Когда настало время, философ защищался довольно искусно. Некоторые из пунктов, до конца сохранившихся в обвинительном акте, были попросту нелепы: само собой, он не сделался магометанином во время пребывания на Востоке и даже не подвергся обрезанию. Труднее было оправдаться в том, что он служил неверным, когда турецкий флот и войска воевали с императором, Зенон сослался на то, что, будучи сыном флорентийца, но проживая и трудясь в ту пору в Лангедоке, он почитал себя подданным всехристианнейшего короля, который поддерживал добрые отношения с Оттоманской Портой. Довод был не слишком убедителен, но тут стали распространяться весьма выгодные для обвиняемого небылицы насчет его поездки в Левант. Зенон якобы был одним из тайных агентов императора в берберских землях и умалчивает об этом единственно из нежелания разгласить тайну. Философ не стал оспаривать этот слух, как и некоторые другие, не менее романтические, чтобы не огорчить неизвестных друзей, которые, судя по всему, их распространяли. Еще более чернила Зенона двухлетняя служба у шведского короля — она относилась к сравнительно недавнему времени, и никакой ореол легенды не мог ее приукрасить. Суд желал установить, сохранил ли он в этой протестантской стране свою католическую веру. Зенон утверждал, что не отрекся от католицизма, но умолчал о том, что ходил слушать проповеди, стараясь, впрочем, делать это как можно реже. Снова всплыло на поверхность обвинение в шпионаже в пользу иноземцев; подсудимый произвел невыгодное впечатление, заявив, что, мол, намеревайся он что-нибудь выведать и кому-нибудь о том сообщить, он уж, верно, обосновался бы в городе, не столь отдаленном от важных событий, как Брюгге.
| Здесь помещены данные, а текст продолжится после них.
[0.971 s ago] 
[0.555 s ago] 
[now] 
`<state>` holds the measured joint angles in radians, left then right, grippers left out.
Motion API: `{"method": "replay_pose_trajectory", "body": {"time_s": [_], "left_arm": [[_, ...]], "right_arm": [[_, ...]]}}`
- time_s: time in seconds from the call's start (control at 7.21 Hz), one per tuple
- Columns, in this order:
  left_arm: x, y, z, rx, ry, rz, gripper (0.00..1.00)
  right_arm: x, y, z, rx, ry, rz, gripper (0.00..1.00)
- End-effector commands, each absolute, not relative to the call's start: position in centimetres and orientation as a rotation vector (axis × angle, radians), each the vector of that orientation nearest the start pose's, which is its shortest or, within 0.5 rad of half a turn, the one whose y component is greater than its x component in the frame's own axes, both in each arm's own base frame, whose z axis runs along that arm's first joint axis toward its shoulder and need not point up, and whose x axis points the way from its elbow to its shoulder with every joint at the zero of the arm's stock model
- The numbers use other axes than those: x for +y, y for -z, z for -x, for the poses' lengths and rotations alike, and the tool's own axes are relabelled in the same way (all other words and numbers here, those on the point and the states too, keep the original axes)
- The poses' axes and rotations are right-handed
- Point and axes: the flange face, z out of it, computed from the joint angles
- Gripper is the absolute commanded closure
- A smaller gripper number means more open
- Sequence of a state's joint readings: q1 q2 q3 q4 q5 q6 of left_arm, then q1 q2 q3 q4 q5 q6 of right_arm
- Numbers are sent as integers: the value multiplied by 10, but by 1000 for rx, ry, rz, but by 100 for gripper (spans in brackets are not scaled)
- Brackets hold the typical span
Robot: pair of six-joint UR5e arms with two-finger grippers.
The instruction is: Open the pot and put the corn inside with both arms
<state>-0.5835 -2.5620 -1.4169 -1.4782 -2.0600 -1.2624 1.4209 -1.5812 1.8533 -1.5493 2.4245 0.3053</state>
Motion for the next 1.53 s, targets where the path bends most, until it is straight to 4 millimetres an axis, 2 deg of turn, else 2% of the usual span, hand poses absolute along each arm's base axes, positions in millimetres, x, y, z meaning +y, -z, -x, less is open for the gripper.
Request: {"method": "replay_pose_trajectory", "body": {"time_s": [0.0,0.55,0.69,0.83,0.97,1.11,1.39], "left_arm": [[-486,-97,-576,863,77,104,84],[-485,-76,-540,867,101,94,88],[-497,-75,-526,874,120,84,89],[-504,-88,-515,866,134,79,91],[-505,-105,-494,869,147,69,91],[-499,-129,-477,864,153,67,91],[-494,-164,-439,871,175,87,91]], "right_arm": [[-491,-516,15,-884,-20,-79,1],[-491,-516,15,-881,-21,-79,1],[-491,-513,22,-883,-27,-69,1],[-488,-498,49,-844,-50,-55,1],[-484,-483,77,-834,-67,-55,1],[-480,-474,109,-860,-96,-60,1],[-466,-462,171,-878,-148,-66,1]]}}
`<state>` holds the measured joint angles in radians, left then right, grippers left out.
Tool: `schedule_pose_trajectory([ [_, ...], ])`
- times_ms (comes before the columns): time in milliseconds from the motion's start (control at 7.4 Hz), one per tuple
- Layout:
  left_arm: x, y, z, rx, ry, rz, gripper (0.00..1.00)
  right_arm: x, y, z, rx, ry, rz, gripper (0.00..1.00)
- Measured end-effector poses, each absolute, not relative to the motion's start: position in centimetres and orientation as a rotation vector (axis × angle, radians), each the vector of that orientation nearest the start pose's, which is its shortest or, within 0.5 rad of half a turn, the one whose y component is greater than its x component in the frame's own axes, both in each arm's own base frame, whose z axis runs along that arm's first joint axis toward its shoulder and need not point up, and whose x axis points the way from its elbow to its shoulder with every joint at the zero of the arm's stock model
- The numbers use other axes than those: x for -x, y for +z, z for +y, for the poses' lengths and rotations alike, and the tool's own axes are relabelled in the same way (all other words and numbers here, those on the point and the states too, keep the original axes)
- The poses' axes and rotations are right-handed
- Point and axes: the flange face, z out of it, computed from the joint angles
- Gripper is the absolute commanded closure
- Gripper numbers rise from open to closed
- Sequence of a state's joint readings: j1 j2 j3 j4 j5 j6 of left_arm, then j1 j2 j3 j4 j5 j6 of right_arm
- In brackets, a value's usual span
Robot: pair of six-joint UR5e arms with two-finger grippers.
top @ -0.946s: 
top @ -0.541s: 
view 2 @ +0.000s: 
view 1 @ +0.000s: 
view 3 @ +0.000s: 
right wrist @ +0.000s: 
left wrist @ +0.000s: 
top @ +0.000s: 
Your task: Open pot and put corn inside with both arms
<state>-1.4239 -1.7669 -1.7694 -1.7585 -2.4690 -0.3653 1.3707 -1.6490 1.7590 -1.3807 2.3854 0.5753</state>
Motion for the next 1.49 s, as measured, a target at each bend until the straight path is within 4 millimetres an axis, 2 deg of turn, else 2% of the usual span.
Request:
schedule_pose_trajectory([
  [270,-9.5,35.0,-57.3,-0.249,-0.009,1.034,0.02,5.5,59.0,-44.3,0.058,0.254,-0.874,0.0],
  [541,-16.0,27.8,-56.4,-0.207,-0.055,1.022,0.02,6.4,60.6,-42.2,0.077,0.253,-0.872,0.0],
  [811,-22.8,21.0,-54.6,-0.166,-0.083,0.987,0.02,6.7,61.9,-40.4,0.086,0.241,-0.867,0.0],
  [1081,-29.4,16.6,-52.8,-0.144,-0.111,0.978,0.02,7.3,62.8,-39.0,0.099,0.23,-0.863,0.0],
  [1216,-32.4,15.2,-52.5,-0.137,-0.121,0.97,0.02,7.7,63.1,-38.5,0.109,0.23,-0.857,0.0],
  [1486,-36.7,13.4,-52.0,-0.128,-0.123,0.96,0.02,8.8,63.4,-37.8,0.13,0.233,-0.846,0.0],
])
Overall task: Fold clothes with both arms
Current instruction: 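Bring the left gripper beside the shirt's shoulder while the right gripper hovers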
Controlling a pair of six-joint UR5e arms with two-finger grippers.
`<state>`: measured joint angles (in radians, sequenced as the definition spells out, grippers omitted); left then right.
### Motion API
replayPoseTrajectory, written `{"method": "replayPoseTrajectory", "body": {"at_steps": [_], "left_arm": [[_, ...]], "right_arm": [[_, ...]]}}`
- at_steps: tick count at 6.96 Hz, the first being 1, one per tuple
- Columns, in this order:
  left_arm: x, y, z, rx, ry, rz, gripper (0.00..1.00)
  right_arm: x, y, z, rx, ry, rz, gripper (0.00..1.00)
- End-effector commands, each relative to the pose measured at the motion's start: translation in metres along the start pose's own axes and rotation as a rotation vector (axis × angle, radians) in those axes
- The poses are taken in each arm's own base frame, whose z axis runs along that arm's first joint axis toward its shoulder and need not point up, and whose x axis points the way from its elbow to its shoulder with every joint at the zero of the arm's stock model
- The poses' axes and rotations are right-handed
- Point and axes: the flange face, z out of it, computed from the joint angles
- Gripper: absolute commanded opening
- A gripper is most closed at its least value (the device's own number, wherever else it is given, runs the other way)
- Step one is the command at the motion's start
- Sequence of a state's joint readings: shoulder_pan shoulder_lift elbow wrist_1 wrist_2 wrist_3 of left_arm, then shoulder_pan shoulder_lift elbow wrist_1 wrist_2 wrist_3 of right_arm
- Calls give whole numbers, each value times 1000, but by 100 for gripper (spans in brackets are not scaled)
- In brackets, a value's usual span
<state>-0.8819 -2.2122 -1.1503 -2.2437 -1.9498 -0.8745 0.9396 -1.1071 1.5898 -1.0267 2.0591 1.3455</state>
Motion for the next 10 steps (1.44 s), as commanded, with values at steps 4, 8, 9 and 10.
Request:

Но как раз долгое пребывание Зенона в родном городе под вымышленным именем и заставляло судей хмурить лоб: им мерещилась в этом какая-то зловещая тайна. Что нечестивец, осужденный Сорбонной, несколько месяцев скрывался у своего приятеля, хирурга-брадобрея, никогда не выказывавшего христианского благочестия, еще можно понять; но что искусный медик, врачевавший венценосцев, согласился долгое время влачить скудное существование лекаря при монастырском убежище — было слишком странным, чтобы оказаться невинным. На сей счет подсудимый отвечал невнятно: он, мол, сам не знает, почему так надолго задержался в Брюгге. Из какой-то стыдливости он не сослался на то, что все глубже привязывался к покойному приору, — впрочем, причина эта могла быть убедительной только для него одного. Что до преступных сношений с Сиприаном, обвиняемый их начисто отрицал, но все заметили, что говорил он об этом без того праведного негодования, какое было бы здесь уместно. Обвинения в том, что в убежище Святого Козьмы лечили беженцев и оказывали им помощь, больше не повторяли; новый приор миноритов, справедливо решивший, что монастырь уже и так довольно пострадал от всего происшедшего, настоял, чтобы не возрождали толков о неблагонадежности врача, служившего в лечебнице. Узник, который до сих пор вел себя примерно, с яростью обрушился на прокурора Фландрии, Пьера Ле Кока, когда тот, сызнова подняв вопрос о запретных и ведовских воздействиях, заметил, что именно колдовскими чарами и можно объяснить крайнее пристрастие Жана-Луи де Берлемона к врачу. Зенон, ранее объяснявший епископу, что в известном смысле магией можно считать все, теперь пришел в исступление оттого, что таким образом пытались обесценить взаимное тяготение двух свободных умов. Но преподобнейший епископ не стал ловить его на этом явном противоречии.
В отношении вопросов догмы обвиняемый оказался настолько ловким, насколько может быть ловким человек, запутавшийся в густой паутине. Двух теологов, приглашенных в качестве аудиторов, особенно занимал вопрос о бесконечности миров; долго спорили о том, тождественны ли понятия безграничного и бесконечного. Еще дольше длилось препирательство о том, вечна ли душа или она способна пережить тело лишь отчасти и даже лишь на время, ибо для христианина на деле это означает, что она попросту смертна. Зенон иронически напомнил своим оппонентам определение различных частей души, данное Аристотелем и позднее углубленное арабскими учеными. О бессмертии какой души идет речь — души растительной, животной, рациональной или, наконец, профетической — или же речь идет о той сущности, которая таится под ними всеми? Продолжив рассуждение, он обратил внимание своих противников, что некоторые из этих гипотез напоминают гилеморфическую теорию святого Бонавентуры, которая предусматривает известную телесность души. С этим выводом согласиться не пожелали, но каноник Кампанус, присутствовавший при споре и помнивший, как обучал когда-то своего питомца тонкостям схоластики, услышав его аргументацию, почувствовал прилив гордости.